During a panic, some of the best investment opportunities come out of smaller markets where liquidity dries up. Take Asian convertible bonds, which have been severely mispriced in the last few weeks.
Convertibles are bonds that have the option to convert into a fixed number of shares in the company. As long as the share price is high enough to make conversion worthwhile, this conversion option has value. So a convertible shouldn’t trade at a lower price than a comparable non-convertible, and will usually trade at slightly more.
But the Asian convertible market is much smaller and less liquid than the conventional bond market. There are around 250 convertibles outstanding against around 3,400 conventional bonds, according to Bloomberg data. So when pricing falls apart, convertibles can end up offering much higher yields than conventional bonds.
This happened during the global crisis. And it’s happened again in the last few weeks. To take an extreme example, the yield to maturity on convertibles from Indonesian miner Bumi Resources has recently been five percentage points more than its conventional debt. At times like that, convertibles look especially attractive.
In the short term, if markets snap back, convertibles will usually rise much more than conventional bonds because of their equity option. If they don’t, at least you hold a bond with a respectable yield.
In the longer run, good quality convertibles look like an interesting option for building a portfolio that hedges against the uncertainty over the inflation / deflation debate (I look at in more detail in this week’s MoneyWeek Asia). Amid deflation and falling share prices, convertibles offer income and fixed value at maturity.
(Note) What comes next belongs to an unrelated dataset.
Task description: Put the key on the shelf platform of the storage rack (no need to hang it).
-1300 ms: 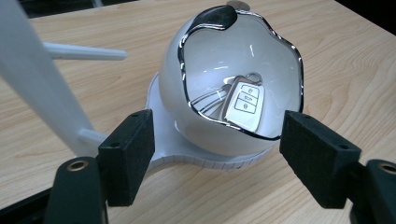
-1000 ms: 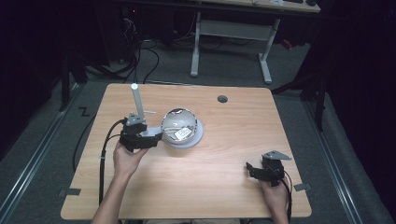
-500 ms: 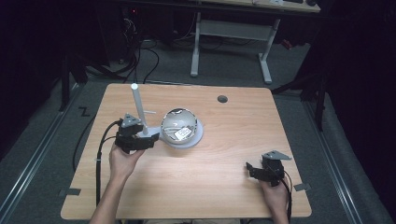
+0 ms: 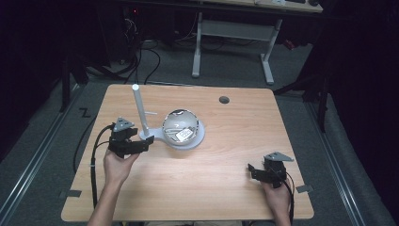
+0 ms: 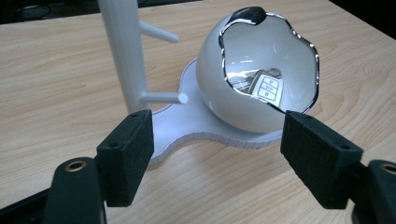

Otherwise, they can be transformed into shares that have a chance of beating inflation in the long run.
Unfortunately, for most of us, direct investment in bonds isn’t viable due to costs and minimum deal sizes. And with Asian convertibles still a niche, though a growing one, there aren’t many funds so far. I know of three from major providers, although they will probably be a bit of work to get hold of.
The Parvest Asian Convertible Bond Fund from BNP Paribas has a 15-year history and reasonably good performance. The Schroder ISF Asian Convertible Bond Fund has been running for two years, while Lombard Odier’s LO Funds Convertible Bond Asia is the newest entry, having started in December 2008.
Asian convertibles are certainly a niche area. But adventurous investors might at least want to have it on their hotlist for the next panic.